Suppose we are given a multiset of dependent variable values $Y = \{y_1, y_2, \dots , y_n\}$ and a multiset of corresponding independent variable values $X = \{x_1, x_2, \dots , x_n\}$. We want to create a function $f(x)$ that predicts $y$ with as little overall error as possible. We can quantify the error using mean squared error, defined by \[\mathrm{MSE} = \frac{\sum_{i=1}^{n} (y_i - f(x_i))^2}{n}.\] Sometimes $f(x_i)$ is notated $\hat{y_i}$, because $f(x_i)$ is a prediction of $y_i$.

Note the similarity of $\mathrm{MSE}$ to the distance formula $d$ in Euclidean space; in fact, $\mathrm{MSE} = \frac{d^2}{n}$, so $\mathrm{MSE}$ increases monotonically with $d$ (which is always nonnegative).
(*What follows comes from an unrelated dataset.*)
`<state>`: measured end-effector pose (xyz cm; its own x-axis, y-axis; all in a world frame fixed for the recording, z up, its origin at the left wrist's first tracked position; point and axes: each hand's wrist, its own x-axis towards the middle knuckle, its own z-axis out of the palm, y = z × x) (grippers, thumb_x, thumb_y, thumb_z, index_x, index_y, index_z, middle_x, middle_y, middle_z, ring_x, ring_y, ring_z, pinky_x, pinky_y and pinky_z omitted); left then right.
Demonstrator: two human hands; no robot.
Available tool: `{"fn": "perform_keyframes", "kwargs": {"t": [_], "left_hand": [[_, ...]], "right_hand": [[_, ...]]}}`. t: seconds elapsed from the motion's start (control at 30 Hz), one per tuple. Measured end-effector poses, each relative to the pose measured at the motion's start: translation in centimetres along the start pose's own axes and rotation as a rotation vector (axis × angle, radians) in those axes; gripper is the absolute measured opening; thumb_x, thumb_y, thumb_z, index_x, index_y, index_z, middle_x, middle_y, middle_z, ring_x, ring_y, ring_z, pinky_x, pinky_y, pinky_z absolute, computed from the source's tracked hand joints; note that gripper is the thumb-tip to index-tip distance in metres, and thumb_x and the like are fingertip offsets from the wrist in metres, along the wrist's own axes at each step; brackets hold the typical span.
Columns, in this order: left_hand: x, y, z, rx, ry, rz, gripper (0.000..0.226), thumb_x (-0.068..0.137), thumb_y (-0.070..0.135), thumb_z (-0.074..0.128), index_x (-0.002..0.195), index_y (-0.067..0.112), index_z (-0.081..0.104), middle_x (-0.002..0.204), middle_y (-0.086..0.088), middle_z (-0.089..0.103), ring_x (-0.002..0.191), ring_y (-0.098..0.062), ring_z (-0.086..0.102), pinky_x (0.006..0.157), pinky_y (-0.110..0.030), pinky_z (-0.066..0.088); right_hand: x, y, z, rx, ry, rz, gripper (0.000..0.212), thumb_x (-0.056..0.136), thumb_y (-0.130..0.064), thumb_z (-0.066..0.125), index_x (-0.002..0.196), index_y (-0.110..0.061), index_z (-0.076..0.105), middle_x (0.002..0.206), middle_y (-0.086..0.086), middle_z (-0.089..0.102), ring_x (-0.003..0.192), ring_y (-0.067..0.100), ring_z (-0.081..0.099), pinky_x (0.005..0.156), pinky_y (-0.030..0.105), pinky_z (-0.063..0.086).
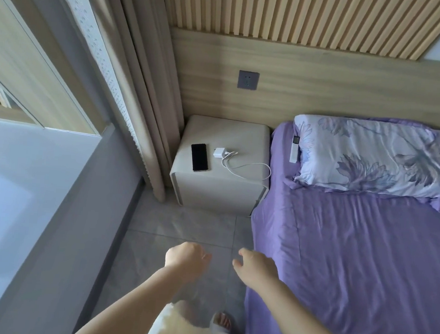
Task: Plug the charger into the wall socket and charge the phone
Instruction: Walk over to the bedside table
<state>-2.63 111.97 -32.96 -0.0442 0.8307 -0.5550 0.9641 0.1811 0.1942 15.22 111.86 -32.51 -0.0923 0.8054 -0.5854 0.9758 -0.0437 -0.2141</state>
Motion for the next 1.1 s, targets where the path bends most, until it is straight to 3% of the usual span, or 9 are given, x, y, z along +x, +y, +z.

Thus, minimizing $\mathrm{MSE}$ corresponds to minimizing Euclidean distance between a point whose coordinates are the $y_i$ and a point whose coordinates are the $f(x_i)$.

If $f(x)$ is a constant function equal to the arithmetic mean of $Y$, then the $\mathrm{MSE}$ equals the variance of $Y$.

Vector-valued functions

Sometimes multiple values are to be predicted in conjunction (for example, in a weather forecast, the wind components in both the north and east directions). In this case the $y_i$ are represented by vectors, so the predictor function $f(x)$ should also be a vector-valued function. The $\mathrm{MSE}$ formula is altered slightly to include magnitudes: \[\mathrm{MSE} = \frac{\sum_{i=1}^{n} \lVert \mathbf{y}_i - \mathbf{f}(x_i) \rVert ^2}{n}.\] The summands in the numerator, by the vector magnitude formula, are themselves the sum of squares of differences between components.

Multiple regression

If there are multiple independent variables in conjunction (for example, if a student's past three AMC scores are used to predict the next score), then the regression becomes a multiple regression. Each $x_i$ must then be viewed as a sequence $x_{i1}, x_{i2}, \dots, x_{im}$, where $m$ is the number of predictors. The terms of this sequence are passed one by one into $f$ as arguments; $f$ is therefore a function of $m$ variables.